# HOW TO COMPLETE THIS TASK
Go through the lines below. Copy those with "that".

# SOURCE MATERIAL

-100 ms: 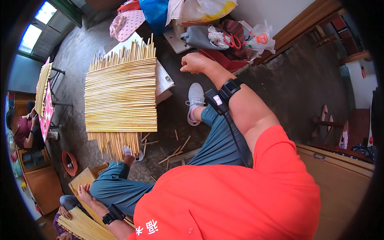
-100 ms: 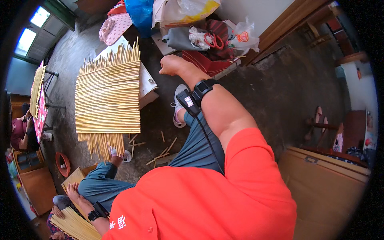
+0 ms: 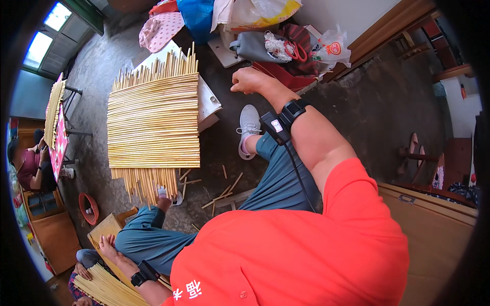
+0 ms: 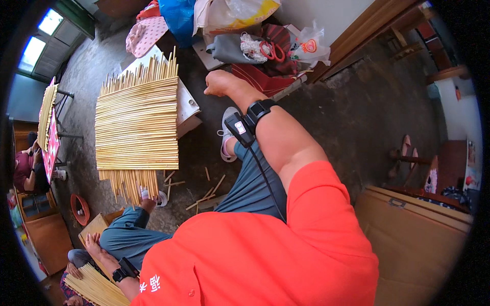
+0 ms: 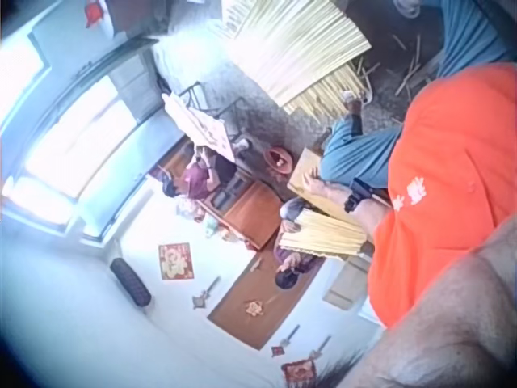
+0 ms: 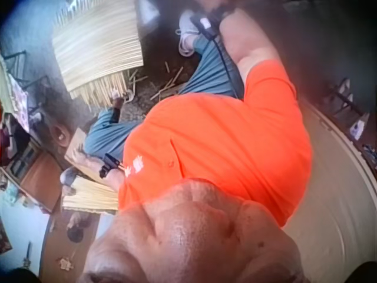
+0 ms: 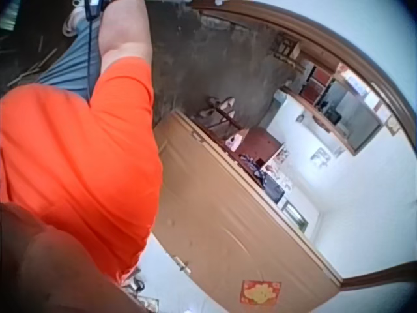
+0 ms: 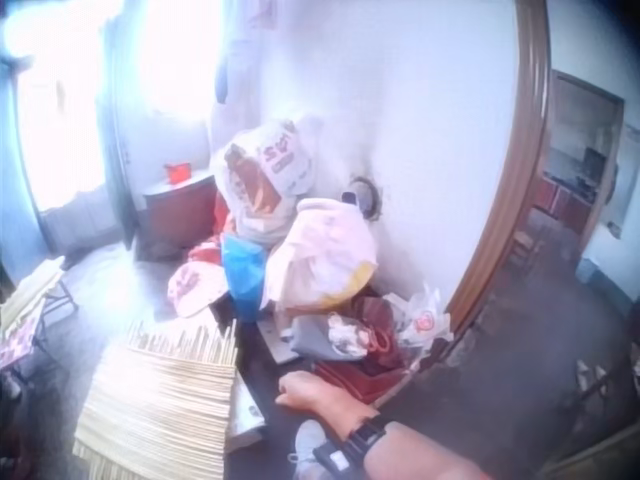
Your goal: Weaving bamboo mats using string and wooden sticks.
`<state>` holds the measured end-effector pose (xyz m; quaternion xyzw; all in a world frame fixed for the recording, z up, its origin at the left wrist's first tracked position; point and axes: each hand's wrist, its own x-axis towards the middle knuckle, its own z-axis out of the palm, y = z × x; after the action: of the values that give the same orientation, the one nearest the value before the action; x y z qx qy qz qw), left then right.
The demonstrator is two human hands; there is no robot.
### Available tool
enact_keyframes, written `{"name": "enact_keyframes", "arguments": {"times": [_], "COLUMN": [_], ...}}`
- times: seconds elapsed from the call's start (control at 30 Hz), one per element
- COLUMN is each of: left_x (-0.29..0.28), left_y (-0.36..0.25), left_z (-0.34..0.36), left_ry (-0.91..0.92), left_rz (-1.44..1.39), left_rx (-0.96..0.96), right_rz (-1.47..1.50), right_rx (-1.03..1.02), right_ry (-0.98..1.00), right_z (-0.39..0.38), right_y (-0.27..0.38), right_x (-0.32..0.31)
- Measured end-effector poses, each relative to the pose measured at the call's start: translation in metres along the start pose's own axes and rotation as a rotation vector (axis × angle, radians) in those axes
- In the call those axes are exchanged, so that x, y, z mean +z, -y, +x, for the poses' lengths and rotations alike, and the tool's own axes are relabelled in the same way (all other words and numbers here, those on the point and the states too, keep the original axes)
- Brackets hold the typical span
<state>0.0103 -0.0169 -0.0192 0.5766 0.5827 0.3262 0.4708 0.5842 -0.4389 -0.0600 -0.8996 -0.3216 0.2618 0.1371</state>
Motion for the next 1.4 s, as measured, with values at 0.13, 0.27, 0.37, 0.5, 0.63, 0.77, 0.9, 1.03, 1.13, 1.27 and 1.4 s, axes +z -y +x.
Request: {"name": "enact_keyframes", "arguments": {"times": [0.13, 0.27, 0.37, 0.5, 0.63, 0.77, 0.9, 1.03, 1.13, 1.27, 1.4], "left_x": [-0.008, -0.006, 0.054, 0.174, 0.270, 0.316, 0.315, 0.276, 0.246, 0.239, 0.239], "left_y": [-0.020, -0.043, -0.061, -0.030, 0.048, 0.086, 0.072, -0.020, -0.098, -0.157, -0.170], "left_z": [0.005, -0.013, -0.031, -0.074, -0.131, -0.138, -0.138, -0.113, -0.097, -0.090, -0.092], "left_ry": [-0.016, 0.076, 0.359, 0.918, 0.986, 0.939, 0.684, 0.850, 0.949, 0.939, 0.895], "left_rz": [0.044, 0.201, 0.232, 0.067, 0.166, -0.234, -0.451, -0.705, -0.772, -0.727, -0.732], "left_rx": [0.048, 0.152, 0.221, -0.204, -0.692, -0.783, -0.781, -0.901, -0.725, -0.596, -0.609], "right_rz": [0.007, -0.098, 0.711, 0.472, 0.483, 0.392, 0.473, 0.495, 0.473, 0.332, 0.370], "right_rx": [-0.035, 0.115, 0.119, -0.015, -0.054, -0.044, -0.118, -0.079, -0.112, -0.074, -0.080], "right_ry": [-0.363, -0.715, -0.643, -0.637, -0.547, -0.518, -0.455, -0.325, -0.301, -0.242, -0.308], "right_z": [0.011, 0.007, -0.013, -0.009, -0.005, -0.006, -0.019, -0.020, -0.019, -0.012, -0.007], "right_y": [-0.013, -0.033, -0.034, -0.009, 0.004, 0.008, 0.008, 0.016, 0.017, 0.016, 0.007], "right_x": [0.005, -0.018, -0.028, -0.028, -0.027, -0.032, -0.038, -0.040, -0.038, -0.028, -0.020]}}
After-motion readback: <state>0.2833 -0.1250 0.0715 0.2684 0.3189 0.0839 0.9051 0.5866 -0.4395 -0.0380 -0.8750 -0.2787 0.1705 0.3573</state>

# RESPONSE AREA
`<state>` holds the measured end-effector pose (xyz m; quaternion xyzw; all in a world frame fixed for the recording, z up, its origin at the left wrist's first tracked position; point and axes: each hand's wrist, its own x-axis towards the middle knuckle, its own z-axis out of the palm, y = z × x; after the action: of the values that give the same orientation, the one nearest the value before the action; x y z qx qy qz qw), left then right.
- In the call those axes are exchanged, so that x, y, z mean +z, -y, +x, for the poses' lengths and rotations alike, and the tool's own axes are relabelled in the same way (all other words and numbers here, those on the point and the states too, keep the original axes)

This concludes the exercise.